Michelangelo Pisteletto, The Etruscan (L'etrusco), 1976.  Bronze, Mirror.  120 x 84 x 47 inches.

In Michelangelo Pistoletto's The Etruscan, a sculpture of a man from this advanced, yet ancient society reaches into a mirror. The Etruscans, who were best known for their apparent gender equality and prolific funerary art, represent a culture with an extraordinary artistic past. Pistoletto uses this past to remind the viewer of the origins of contemporary art.

It is in this vein that the artist has the Etruscan's hand extending out, and a foot forward in contrapposto as if he were about to walk into the mirror. This suggestion of movement captures the eye, leading to the reflected image in front. Gesticulating a desire to reach forward, the Etruscan seems as if he is longing to touch the future. Since the mirror only shows a reflection, the question arises, "What does he see?" Is he imagining a future of art beyond what is in the museum and what we see today? I wonder if he were to come alive right now, would he be amazed by the more current artistic movements such as Minimalism and Pop Art that surround him? Would he find value in these works? With the thousands of years of history that separates him from our own working artists, I believe that the intentions of this Etruscan man would be similar: to move beyond the realms of known artistic paths.

Our Etruscan is beseeching the mirror with such a careful pose as if he expects a response from the rectangular, looking glass. When you observe this man cast in bronze forever reaching, do you feel the same longing to move forward?

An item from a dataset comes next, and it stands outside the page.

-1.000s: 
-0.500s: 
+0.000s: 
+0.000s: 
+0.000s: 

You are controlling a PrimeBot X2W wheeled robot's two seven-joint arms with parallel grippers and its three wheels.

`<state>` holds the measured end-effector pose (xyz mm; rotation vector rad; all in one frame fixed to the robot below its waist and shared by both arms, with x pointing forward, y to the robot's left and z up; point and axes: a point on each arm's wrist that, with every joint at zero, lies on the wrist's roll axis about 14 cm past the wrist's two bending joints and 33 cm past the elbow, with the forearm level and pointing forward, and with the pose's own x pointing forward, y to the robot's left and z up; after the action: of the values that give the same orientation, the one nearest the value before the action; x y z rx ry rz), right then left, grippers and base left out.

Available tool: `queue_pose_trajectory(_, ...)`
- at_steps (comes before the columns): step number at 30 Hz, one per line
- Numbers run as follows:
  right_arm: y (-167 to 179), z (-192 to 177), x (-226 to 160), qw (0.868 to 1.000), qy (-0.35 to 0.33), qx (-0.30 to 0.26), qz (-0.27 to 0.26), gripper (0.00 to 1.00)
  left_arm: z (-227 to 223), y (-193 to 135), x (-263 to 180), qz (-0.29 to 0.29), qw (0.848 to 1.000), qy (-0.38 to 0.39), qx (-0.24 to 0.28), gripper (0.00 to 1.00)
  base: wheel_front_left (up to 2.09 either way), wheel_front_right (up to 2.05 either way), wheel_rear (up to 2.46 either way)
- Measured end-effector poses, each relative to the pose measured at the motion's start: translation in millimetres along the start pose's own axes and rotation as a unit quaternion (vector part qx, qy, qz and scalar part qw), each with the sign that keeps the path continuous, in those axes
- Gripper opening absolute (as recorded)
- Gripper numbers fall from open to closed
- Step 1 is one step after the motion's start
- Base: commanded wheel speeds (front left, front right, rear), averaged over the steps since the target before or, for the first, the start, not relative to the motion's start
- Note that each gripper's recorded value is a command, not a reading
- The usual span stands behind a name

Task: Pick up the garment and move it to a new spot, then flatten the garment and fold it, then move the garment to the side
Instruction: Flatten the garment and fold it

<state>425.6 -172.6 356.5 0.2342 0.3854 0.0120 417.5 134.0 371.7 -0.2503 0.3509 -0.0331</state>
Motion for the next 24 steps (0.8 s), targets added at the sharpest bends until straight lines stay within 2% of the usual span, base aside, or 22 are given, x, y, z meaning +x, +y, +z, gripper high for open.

As you see his intentionally antiquated figure being reflected back out at the Museum, do you wonder for yourself what really is past the mirror?

I have heard people say things like, "There are no more movements in art today," or "Trying to do something new has become the norm." Has avant-garde lost its meaning? Have we created the Paris Salon all over again, only this time with the notion that artists MUST think outside the box? I think that is why this piece appeals to me so much. The idea is to break out of the past, yet the approach is to use an ancient aesthetic for an even deeper meaning. Maybe as an artist, alluding to something that is old can have more of an impact. Just maybe.

I agree with this quote by Robert Rauschenberg: "I don't think there's anything really wrong with influence because I think that one can use another man's art as material either literally or just implying that they're doing that, without it representing a lack of a point of view."

Do you reach forward with your art, whatever form it may be? What do you think is in the future for art? Is there a current legitimate movement that you think is important? Do artists always have to have a new approach or a new idea? Has "new" become the expected? And finally, is allusion a valid method?